Upgrade EKS addons
We have 3 addons managed through cloud-platform-terraform-eks-add-ons module.
Before every EKS major version upgrade, check and upgrade if the addons versions don’t match the EKS major version the cluster is currently on.
After every EKS major versions upgrade, check and upgrade if the addons don’t match the EKS major version the cluster you just upgraded to.
The following addons are managed through cloud-platform-terraform-eks-add-ons module.
Listing available EKS upgrades
eksctl Install
brew install eksctl
Run the following command to get a list of supported addon version for the Kubernetes version.
eksctl utils describe-addon-versions --kubernetes-version [k8s-version] --name [addon name: kube-proxy/vpc-cni/coredns] | grep AddonVersion
Error: error creating EKS Add-On (cluster-name:addon-name): InvalidParameterException: Addon version specified is not supported
If you come across this error, it is possible that the aws ui has incorrectly informed you about the supported version. To figure out which version is supported run the following command:
aws eks describe-addon-versions --kubernetes-version=$K8S_VERSION | jq '.addons[] | select(.addonName==$ADDON_NAME) | .addonVersions[] | select(.compatibilities[] | .defaultVersion==true)'
this will pull out the default compatible value for the k8s version for your addon.
Preparing for upgrade
Check the changelog for each of the addons and determine if there are any breaking changes.
Create a thread in #cloud-platform notifying the team that upgrades are starting and the pipelines will be paused.
Starting the upgrade
- Bump the version number in cloud-platform-terraform-eks-add-ons
- Commit changes on a new branch and create a pull request
- Request review from someone on the team
- Merge pull request and create a new release through the Github UI
- Bump the version number of the cloud-platform-terraform-eks-add-ons in cloud-platform-infrastructure
- Commit changes on a new branch and create a pull request
- Request review from someone on the team
- Check the terraform plan in concourse and pause the following pipelines:
- bootstrap
- infrastructure-live
- infrastructure-manager
- infrastructure-live-2
- Create an output of the configuration of a pod before the upgrade.

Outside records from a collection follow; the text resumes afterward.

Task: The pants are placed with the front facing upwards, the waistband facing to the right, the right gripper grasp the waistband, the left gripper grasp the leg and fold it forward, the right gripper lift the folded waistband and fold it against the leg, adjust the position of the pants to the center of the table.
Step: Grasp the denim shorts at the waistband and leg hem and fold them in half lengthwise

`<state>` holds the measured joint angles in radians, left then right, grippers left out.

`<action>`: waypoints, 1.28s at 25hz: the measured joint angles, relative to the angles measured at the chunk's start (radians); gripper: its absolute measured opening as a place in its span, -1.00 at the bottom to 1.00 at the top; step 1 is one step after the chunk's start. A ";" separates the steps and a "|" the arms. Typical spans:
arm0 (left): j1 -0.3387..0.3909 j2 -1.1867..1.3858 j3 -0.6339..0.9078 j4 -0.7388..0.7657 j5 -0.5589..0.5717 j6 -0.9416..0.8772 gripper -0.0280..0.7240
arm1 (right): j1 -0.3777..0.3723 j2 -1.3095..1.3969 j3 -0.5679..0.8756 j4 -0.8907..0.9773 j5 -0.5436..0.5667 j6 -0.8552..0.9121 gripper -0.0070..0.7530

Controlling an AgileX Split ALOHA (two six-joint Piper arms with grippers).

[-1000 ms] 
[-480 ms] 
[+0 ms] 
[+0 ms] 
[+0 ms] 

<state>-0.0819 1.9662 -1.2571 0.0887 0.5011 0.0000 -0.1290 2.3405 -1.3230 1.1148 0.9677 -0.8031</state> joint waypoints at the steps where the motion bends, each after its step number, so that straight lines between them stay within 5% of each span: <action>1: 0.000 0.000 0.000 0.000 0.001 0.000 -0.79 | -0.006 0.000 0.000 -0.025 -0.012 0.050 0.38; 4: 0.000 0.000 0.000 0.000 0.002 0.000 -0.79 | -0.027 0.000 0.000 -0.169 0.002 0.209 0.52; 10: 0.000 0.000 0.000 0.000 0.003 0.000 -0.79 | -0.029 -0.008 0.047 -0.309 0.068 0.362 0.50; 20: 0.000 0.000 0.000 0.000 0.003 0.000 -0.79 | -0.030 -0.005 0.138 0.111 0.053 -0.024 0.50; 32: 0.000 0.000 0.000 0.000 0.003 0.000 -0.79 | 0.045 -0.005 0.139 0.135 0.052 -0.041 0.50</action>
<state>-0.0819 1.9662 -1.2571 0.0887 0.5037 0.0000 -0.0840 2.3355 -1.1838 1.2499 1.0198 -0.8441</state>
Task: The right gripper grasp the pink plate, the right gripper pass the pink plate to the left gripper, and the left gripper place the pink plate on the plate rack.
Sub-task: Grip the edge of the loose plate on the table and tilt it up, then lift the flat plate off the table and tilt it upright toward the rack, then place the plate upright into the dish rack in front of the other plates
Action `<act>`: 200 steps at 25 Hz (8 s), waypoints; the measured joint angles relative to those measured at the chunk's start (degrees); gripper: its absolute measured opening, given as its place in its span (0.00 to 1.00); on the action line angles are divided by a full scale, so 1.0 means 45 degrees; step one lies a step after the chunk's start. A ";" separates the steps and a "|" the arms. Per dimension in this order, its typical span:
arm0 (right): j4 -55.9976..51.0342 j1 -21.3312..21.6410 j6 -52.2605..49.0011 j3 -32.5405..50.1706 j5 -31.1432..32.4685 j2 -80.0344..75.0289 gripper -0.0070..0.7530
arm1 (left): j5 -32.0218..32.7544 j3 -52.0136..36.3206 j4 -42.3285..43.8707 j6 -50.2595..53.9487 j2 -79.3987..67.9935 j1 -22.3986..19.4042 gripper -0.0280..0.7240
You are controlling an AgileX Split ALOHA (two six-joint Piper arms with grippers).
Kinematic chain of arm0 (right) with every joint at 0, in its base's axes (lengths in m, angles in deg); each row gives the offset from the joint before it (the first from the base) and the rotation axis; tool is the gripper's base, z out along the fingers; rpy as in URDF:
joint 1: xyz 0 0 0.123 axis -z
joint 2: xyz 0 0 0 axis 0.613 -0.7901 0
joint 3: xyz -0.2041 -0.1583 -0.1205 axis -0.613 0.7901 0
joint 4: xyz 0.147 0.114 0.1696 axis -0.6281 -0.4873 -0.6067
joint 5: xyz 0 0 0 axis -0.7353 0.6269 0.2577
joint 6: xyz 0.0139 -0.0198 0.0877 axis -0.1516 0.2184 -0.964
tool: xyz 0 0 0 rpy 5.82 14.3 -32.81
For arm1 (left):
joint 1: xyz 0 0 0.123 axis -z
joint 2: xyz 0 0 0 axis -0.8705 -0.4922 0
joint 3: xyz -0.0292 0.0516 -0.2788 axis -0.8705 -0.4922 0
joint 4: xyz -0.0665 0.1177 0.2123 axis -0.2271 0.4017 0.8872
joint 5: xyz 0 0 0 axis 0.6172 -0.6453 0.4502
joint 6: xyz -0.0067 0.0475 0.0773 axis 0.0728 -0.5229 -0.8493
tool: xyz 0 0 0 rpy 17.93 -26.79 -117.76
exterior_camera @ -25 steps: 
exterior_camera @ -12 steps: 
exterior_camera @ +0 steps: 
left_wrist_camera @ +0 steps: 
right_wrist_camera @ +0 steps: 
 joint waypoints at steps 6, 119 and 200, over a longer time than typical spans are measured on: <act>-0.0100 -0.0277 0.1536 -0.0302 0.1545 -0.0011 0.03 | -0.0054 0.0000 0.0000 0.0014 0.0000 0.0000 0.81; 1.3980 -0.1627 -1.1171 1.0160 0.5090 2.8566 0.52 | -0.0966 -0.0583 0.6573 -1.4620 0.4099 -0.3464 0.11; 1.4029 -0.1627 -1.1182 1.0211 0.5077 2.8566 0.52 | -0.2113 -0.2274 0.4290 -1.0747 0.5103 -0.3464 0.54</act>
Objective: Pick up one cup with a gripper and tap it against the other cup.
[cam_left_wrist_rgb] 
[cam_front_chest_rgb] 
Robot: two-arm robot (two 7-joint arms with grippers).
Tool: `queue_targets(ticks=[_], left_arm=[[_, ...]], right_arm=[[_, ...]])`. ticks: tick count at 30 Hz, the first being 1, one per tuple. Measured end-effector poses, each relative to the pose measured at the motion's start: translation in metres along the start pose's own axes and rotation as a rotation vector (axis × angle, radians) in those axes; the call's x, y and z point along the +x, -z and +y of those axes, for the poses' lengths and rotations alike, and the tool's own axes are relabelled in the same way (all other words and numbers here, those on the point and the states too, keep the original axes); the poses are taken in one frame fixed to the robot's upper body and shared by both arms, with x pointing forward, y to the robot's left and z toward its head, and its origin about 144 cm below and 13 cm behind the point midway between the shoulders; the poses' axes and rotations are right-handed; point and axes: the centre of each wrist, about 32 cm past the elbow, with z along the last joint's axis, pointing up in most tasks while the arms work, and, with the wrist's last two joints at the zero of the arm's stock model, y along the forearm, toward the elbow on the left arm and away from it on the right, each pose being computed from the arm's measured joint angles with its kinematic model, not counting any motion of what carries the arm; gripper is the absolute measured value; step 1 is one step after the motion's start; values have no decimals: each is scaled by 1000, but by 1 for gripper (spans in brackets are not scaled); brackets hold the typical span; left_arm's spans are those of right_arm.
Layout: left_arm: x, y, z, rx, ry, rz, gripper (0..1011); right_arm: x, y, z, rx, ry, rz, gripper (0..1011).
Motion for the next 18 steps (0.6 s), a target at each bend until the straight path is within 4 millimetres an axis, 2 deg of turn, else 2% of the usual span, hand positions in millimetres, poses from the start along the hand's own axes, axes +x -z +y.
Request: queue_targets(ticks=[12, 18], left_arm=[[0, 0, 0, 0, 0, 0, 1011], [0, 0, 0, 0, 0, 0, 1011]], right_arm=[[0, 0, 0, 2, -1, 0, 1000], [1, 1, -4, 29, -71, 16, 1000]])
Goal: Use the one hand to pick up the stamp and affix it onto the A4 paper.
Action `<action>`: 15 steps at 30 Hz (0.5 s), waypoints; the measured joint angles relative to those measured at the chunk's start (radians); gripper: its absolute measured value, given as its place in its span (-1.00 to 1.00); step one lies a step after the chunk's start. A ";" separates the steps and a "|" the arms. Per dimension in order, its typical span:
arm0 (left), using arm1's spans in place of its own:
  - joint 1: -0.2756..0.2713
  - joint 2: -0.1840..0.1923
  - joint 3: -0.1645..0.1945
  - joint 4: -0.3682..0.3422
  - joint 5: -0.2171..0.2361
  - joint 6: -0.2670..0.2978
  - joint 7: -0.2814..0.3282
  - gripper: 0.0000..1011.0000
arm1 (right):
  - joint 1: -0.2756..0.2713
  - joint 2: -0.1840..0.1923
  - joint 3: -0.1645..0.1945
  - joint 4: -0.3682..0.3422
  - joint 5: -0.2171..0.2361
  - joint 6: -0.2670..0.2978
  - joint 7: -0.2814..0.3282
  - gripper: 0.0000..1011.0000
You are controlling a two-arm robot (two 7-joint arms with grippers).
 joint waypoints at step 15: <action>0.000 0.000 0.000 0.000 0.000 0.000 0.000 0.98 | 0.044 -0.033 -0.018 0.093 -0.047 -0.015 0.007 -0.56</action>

kubectl -n kube-system get pod $addon -oyaml
there is also a helper script. - Merge the pull request
- Unpause an infrastructure pipeline and wait for it to complete
- While running:
- Keep an eye on pods recycling
watch -n 1 "kubectl -n kube-system get pods"
- Keep an eye on events
watch -n 1 "kubectl -n kube-system get events"
- Keep an eye on pods recycling
- Run the reporting pipeline on the infrastructure environment
- If everything is green repeat steps 11-14 on each environment.
Finish the upgrade
Finish up communications and close the thread.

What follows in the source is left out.